Er sah mager und hohläugig, vergrämt und abgespannt aus.
Seine Augen zeigten einen gefährlichen Glanz und sein Wesen eine aufregende Ruhelosigkeit.
Er war auch kein so seiner junger Herr mehr, der immer aussah wie aus dem Ei geschält – es ließ sich sogar eine gewisse äußere Vernachlässigung an ihm bemerken.
»Tante Clarissa muß sich recht geängstigt haben, als sie Ihrer ansichtig wurde,« fuhr Lisbeth fort, während sie sich bestrebte, ein ehrsames Lächeln zu zeigen.
»Ich habe Miß Clarissa nicht gesehen,« entgegnete er. »Ich bin zuerst hierher gekommen.«
Das war so unheilverkündend, daß Lisbeth einen Teil ihres Mutes verlor.
Sie wußte, daß es, wenn er so sprach, nicht seine Absicht war, den äußeren Schein aufrecht zu erhalten.
Aber sie versuchte es noch mit einer anderen schwächlichen Bemühung.
»Dann thäten wir doch besser, nach Hause zu gehen,« bemerkte sie.
»Nein,« versetzte er rasch. »Ich habe Ihnen etwas zu sagen.«
Sie fühlte jetzt selbst, daß sie ihrer Kräfte verlustig ging.
Aber was lag daran? mochte er doch sagen, was er wollte!
Vielleicht war es eine Sache, die Georgy betraf.
Sie hatte ein trauriges Gefühl, als sei sie bereit für das Schlimmste.
»Reden Sie weiter!« sagte sie.
»O!« rief er in bitterer, ungeduldiger Hast – »wappnen Sie sich wider mich! ich weiß, daß Sie das thun werden.

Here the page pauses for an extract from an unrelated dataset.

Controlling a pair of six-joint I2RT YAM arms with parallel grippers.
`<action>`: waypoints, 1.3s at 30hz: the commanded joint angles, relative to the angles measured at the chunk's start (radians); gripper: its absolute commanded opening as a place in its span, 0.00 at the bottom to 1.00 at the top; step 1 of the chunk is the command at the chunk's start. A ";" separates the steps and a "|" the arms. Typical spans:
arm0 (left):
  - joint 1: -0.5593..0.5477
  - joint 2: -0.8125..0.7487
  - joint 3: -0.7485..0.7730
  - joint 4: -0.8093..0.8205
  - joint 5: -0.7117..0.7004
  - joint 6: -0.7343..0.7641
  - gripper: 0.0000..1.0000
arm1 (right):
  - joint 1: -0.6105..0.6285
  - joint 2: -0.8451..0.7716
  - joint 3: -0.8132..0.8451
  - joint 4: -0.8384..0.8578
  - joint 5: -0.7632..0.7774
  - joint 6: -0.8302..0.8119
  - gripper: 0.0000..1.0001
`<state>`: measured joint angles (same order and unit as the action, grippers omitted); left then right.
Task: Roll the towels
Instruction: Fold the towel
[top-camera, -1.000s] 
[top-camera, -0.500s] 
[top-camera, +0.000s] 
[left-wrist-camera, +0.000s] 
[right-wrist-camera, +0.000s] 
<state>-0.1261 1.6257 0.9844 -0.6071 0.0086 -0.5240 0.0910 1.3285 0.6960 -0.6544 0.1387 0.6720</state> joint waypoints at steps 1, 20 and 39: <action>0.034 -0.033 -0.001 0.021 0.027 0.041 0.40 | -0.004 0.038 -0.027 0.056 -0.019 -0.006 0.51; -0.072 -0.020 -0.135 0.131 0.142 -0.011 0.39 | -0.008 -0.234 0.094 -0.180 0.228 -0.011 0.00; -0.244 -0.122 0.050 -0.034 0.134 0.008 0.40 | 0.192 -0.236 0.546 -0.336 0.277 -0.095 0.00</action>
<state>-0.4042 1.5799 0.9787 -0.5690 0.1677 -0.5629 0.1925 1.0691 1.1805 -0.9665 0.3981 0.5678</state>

Spotten Sie über meine Narrheit; auch darauf bin ich vorbereitet. Aber ich werde sprechen. Es ist das Verhängnis. Ich bin ein Narr: aber sprechen muß ich.«
»Wollen Sie sagen, weshalb Sie hierher gekommen?« fiel ihm Lisbeth ins Wort.

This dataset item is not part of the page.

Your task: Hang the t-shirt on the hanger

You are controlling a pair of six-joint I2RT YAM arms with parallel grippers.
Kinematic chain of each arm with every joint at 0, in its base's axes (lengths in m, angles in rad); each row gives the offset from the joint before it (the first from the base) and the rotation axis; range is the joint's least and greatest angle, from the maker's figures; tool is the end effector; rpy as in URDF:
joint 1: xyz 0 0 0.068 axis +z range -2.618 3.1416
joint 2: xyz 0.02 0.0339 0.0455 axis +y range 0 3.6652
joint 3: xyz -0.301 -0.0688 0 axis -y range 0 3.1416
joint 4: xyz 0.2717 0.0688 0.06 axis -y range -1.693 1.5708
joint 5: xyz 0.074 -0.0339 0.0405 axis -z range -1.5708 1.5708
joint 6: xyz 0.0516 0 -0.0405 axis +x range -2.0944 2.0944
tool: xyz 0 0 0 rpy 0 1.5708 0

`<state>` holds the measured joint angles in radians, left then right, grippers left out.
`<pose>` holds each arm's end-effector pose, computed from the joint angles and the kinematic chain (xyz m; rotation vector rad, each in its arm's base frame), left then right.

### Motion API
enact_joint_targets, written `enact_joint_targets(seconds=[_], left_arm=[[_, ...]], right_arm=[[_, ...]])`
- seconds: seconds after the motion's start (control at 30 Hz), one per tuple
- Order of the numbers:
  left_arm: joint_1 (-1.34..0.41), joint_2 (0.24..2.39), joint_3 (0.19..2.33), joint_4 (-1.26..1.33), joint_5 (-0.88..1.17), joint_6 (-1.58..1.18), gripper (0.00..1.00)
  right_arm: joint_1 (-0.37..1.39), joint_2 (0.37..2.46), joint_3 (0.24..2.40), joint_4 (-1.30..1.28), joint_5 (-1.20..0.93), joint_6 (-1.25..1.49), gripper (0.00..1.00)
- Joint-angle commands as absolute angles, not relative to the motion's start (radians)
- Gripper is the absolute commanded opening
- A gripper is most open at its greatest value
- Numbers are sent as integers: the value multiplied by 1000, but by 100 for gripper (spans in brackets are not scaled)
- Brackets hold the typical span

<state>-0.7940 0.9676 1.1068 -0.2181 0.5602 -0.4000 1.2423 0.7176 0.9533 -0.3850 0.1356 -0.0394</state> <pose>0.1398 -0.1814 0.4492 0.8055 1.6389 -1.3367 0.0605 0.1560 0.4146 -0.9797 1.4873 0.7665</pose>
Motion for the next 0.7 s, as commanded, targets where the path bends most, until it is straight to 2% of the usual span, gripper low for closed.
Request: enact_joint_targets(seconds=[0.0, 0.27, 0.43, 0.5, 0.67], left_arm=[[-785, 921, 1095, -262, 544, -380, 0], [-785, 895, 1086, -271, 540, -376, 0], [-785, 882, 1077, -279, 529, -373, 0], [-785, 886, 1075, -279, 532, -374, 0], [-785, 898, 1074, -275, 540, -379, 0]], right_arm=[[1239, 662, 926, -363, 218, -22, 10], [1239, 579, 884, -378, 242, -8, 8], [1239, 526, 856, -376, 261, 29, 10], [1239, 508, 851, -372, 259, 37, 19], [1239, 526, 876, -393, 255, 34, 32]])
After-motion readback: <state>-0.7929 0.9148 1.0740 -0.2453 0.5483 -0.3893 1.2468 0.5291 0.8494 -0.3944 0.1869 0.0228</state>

»Ich bin hierher gekommen, weil es mich anderwärts nicht hält, nicht duldet. Sie sind mein Verhängnis, sage ich Ihnen,« rief er fast zornig. »Sie werden mich nicht zur Ruhe kommen lassen. Als ich Ihnen an jenem Abend die Hände küßte, ließ ich meinem Wahnsinn freien Lauf. Ich hatte versucht, mir selbst einzureden, daß ich keine Liebe für Sie hätte: aber das heilte mich und bewies mir, wie sehr ich mich getäuscht hatte. Ich habe niemals aufgehört, Sie zu lieben, vom ersten Augenblicke an; und Sie –«
Die Worte erstarben ihm auf den Lippen.
Sie blickte, als hätte er ihren Blick nie zuvor gesehen. Sie lehnte gegen den Felsen, als wenn ihr eine Stütze not thäte. Plötzlich wurden ihre Augen und Wimpern feucht und sie fing an leicht zu zittern. Er zürnte sich selbst, das Gewissen schlug ihm. Was für ein grobes Subjekt er doch war!

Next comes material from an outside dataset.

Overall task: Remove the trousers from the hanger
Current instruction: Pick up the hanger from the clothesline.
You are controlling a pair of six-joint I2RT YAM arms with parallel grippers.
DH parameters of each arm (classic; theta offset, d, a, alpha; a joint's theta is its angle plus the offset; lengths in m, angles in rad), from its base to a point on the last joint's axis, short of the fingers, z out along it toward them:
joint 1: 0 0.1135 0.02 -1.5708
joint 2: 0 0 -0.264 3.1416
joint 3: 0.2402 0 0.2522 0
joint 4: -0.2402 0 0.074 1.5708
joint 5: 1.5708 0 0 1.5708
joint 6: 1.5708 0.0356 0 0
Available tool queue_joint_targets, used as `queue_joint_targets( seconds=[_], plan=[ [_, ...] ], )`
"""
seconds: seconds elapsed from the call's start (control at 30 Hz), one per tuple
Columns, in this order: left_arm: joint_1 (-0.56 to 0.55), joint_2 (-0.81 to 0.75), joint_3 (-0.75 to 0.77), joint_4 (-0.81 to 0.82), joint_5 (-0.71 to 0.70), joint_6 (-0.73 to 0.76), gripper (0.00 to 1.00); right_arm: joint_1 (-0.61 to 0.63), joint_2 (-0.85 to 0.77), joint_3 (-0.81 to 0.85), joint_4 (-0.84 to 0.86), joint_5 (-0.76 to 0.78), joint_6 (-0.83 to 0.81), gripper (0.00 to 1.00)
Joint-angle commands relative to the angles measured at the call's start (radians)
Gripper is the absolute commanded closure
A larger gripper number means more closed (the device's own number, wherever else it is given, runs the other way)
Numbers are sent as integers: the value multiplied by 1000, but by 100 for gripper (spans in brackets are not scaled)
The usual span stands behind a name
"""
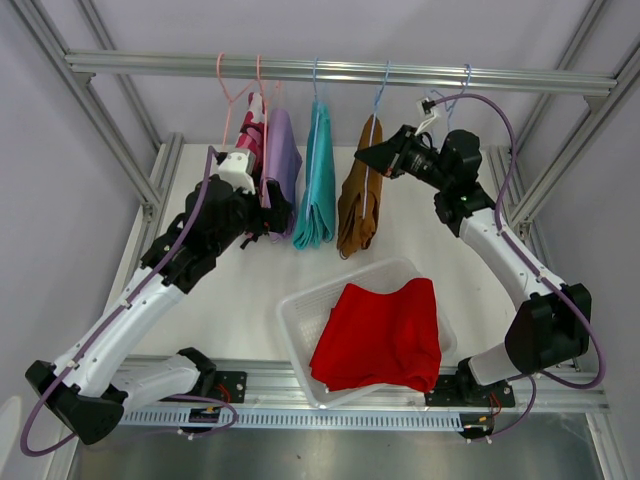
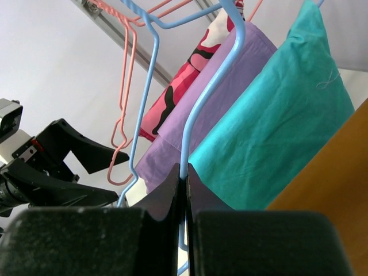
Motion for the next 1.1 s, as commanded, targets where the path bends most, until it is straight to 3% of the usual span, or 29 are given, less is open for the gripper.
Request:
queue_joint_targets(
  seconds=[0.0,1.07],
  plan=[
    [12,-10,41,0,19,1,1,21,-17,90,70,-18,-55,100],
    [12,0,45,-3,31,1,0,32,-130,359,-226,106,-153,100]
  ],
)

»Nicht so!« rief er. »Sie zu erschrecken war nicht meine Absicht.«
Sie schlug mit kläglichem Blicke die Augen auf; ihre Lippen teilten sich, wie wenn sie sprechen wollte: aber sie sprach nicht. Sie war sogar schwächer als er gedacht hatte. Sie war nie zuvor so hilflos und so erschüttert gewesen. Sie wich vor ihm zurück und ihr Gesicht auf den Felsen sinken lassend, brach sie in hysterische Thränen aus.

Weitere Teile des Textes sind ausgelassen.